The New York Times reports Mayer says the change has little to do with workplace flexibility. She is much more concerned with the social and cultural health of the company. No matter the ultimate outcome, Mayer appears to be modeling the leadership behaviors that she wants to see from her teams, leaders and employees.
Since Mayer is focused on changing the social health of Yahoo, what leadership behaviors does she expect from Yahoo’s leaders?
In his upcoming book, Grounded, our CEO, Bob Rosen, explains how leaders can develop and maximize their personal social health to make great things happen at work.
“Leadership is an inside-outside progression.
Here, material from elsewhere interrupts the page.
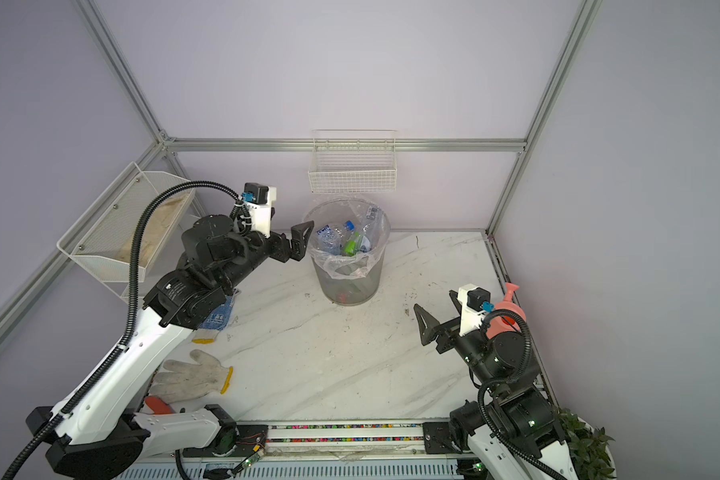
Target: Throw the plastic bottles in the bin
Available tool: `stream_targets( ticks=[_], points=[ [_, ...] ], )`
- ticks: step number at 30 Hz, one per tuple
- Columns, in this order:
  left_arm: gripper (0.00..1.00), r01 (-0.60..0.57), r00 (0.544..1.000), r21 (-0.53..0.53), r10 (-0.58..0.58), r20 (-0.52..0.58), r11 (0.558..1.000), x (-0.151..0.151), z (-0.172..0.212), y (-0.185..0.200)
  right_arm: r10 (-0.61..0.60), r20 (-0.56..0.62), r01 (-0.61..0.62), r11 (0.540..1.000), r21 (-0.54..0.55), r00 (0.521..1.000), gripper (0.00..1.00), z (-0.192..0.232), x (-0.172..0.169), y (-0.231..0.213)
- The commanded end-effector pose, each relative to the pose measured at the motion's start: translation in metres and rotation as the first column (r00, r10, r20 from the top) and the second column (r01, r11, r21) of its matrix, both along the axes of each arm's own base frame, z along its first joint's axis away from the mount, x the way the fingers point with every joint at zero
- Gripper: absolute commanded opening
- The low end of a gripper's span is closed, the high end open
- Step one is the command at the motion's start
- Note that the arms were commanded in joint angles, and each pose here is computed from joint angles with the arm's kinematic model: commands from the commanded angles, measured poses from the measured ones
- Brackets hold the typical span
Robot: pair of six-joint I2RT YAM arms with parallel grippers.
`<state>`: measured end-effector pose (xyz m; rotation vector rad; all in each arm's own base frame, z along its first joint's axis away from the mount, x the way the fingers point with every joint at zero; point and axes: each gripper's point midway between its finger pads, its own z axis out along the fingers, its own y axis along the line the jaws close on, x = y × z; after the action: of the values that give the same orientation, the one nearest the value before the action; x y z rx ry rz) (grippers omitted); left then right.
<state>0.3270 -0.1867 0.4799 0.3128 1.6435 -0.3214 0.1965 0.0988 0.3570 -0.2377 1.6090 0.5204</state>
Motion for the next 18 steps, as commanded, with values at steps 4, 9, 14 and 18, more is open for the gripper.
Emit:
stream_targets(
  ticks=[4, 9, 14, 18],
  points=[
    [1.00, -0.122, 0.992, 0.034, 0.121, 0.034, 0.992, -0.011, -0.022, 0.034, -0.113, 0.005, 0.113, 0.993, 0.022, 0.994, 0.97, 0.004, 0.006, -0.018],
    [1.00, -0.177, 0.984, 0.075, 0.176, 0.027, 0.981, -0.025, -0.052, 0.055, -0.206, -0.051, 0.207, 0.978, 0.019, 0.977, 0.97, -0.003, 0.019, -0.030],
    [1.00, -0.242, 0.970, 0.124, 0.243, 0.006, 0.962, -0.038, -0.091, 0.077, -0.220, -0.100, 0.220, 0.975, -0.007, 0.970, 0.97, -0.010, 0.032, -0.027],
    [1.00, -0.372, 0.925, 0.179, 0.380, -0.013, 0.911, -0.043, -0.128, 0.108, -0.223, -0.127, 0.221, 0.975, -0.028, 0.967, 0.97, -0.015, 0.042, -0.023]
  ],
)
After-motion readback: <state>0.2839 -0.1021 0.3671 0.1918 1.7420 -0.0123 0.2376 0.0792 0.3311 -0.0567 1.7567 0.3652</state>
Social health starts with authenticity, advances to mutually rewarding relationships, and culminates in nourishing teams and communities.”
Now is not the time to play games or politics. Everything hinges on trusted relationships in a situation like this. Open, honest communications leads to trust. You have to walk the talk of building helpful relationships yourself before you can expect others to do the same. Mayer seems to be setting the tone, being clear, forthright and honest in her communications.
Mayer has certainly put herself in the spotlight, demonstrating her willingness to take risks. She had to know she’d get slammed in the media and blogosphere for going against conventional wisdom about telecommuting. Opening herself to criticism (especially as a female CEO who recently had a baby), clearly demonstrates her willingness to show vulnerability.
When you are in the fast lane and you need to change things up, giving people the benefit of closer contact and collaboration is a powerful strategy. It can be scary. But it is a powerful tool to change old habits and engage people in different ways that can produce new results. Increased “face time” will accelerate trust building. And more trust drives deeper and lasting collaboration.
* social health—building and leveraging relationships for healthy, win-win outcomes.